Senator Cynthia Villar, head of the Committee on Agriculture, Food and Agrarian Reform and sponsor of Senate Bill 1741, said “the measure seeks to recognize Davao as the country’s biggest producer of cacao and its vital contribution in making the Philippines world-renowned and sought-after by chocolate makers from the United States, Japan and Europe.”

In sponsoring the measure, Villar cited Philippine Statistics Authority data saying about 78.76 percent of the annual production of cacao in the Philippines comes from the Davao Region or Region XI composed of Davao del Sur, Davao City, Davao del Norte, Davao Oriental, Davao de Oro and Davao Occidental.

There are also more than 20,000 hectares of cacao farms in the region, and Davao City has the largest area.

Villar also noted that Davao City is home to the Malagos Chocolate, which has won 28 international awards.

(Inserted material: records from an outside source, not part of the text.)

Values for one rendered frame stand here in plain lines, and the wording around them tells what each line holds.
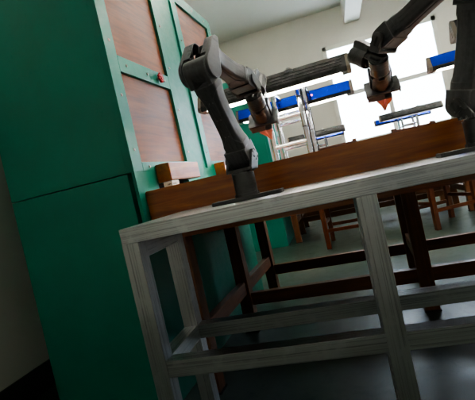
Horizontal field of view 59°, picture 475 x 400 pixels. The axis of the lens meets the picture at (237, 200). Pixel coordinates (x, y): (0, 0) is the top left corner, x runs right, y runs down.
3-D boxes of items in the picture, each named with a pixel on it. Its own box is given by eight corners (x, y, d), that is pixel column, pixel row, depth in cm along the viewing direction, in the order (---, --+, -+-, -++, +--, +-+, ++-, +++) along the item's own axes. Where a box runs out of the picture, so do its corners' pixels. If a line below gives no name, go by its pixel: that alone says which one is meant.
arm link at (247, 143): (240, 163, 125) (188, 59, 110) (260, 158, 122) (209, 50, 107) (233, 174, 120) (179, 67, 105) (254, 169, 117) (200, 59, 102)
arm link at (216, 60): (235, 81, 135) (175, 39, 109) (260, 71, 131) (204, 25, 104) (239, 117, 133) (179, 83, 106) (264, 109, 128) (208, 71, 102)
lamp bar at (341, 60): (352, 68, 155) (347, 49, 155) (197, 113, 173) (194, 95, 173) (352, 73, 163) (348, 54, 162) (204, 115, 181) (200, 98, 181)
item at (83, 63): (134, 171, 147) (71, -101, 144) (10, 203, 163) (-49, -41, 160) (241, 165, 277) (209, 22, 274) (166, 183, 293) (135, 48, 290)
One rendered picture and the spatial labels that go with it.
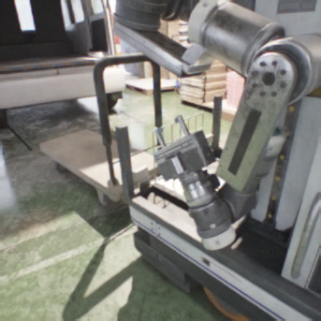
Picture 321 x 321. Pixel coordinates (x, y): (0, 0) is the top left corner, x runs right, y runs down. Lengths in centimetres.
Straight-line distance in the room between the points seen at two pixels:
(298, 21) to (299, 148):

The brand was also designated as one of the 16 heirloom cacaos in the world by the Heirloom Cacao Preservation Fund, which is an initiative of the Fine Chocolate Industry Association.

Villar also said that the bill was not intended to give any special financial assistance or privileges to the city and the region, and that the one-page bill would simply give recognition to the pioneering and outstanding collective contribution of the cacao farmers who are mostly small holder farmers supplying dry cacao beans to mostly small- to medium-scale enterprise processors and manufacturers locally and abroad.

Senator Christopher Lawrence Go, who hails from Davao and one of the co-authors of the bill, said the country was a key regional player in the global cacao industry.

He hopes that the proposed measures would help the cacao farmers as well as facilitate the development and further growth of the cacao industry.

He then encouraged the government to take advantage of the rising global demand for cacao, a typically underserved commodity, to make the Philippines one of the top producers of quality cacao in the world.

Senator Ronald Dela Rosa, in co-sponsoring the measure, said the bill, if passed into law, would “recognize our beloved cacao farmers and growers with great respect and appreciation, worth more than what any international award could give.”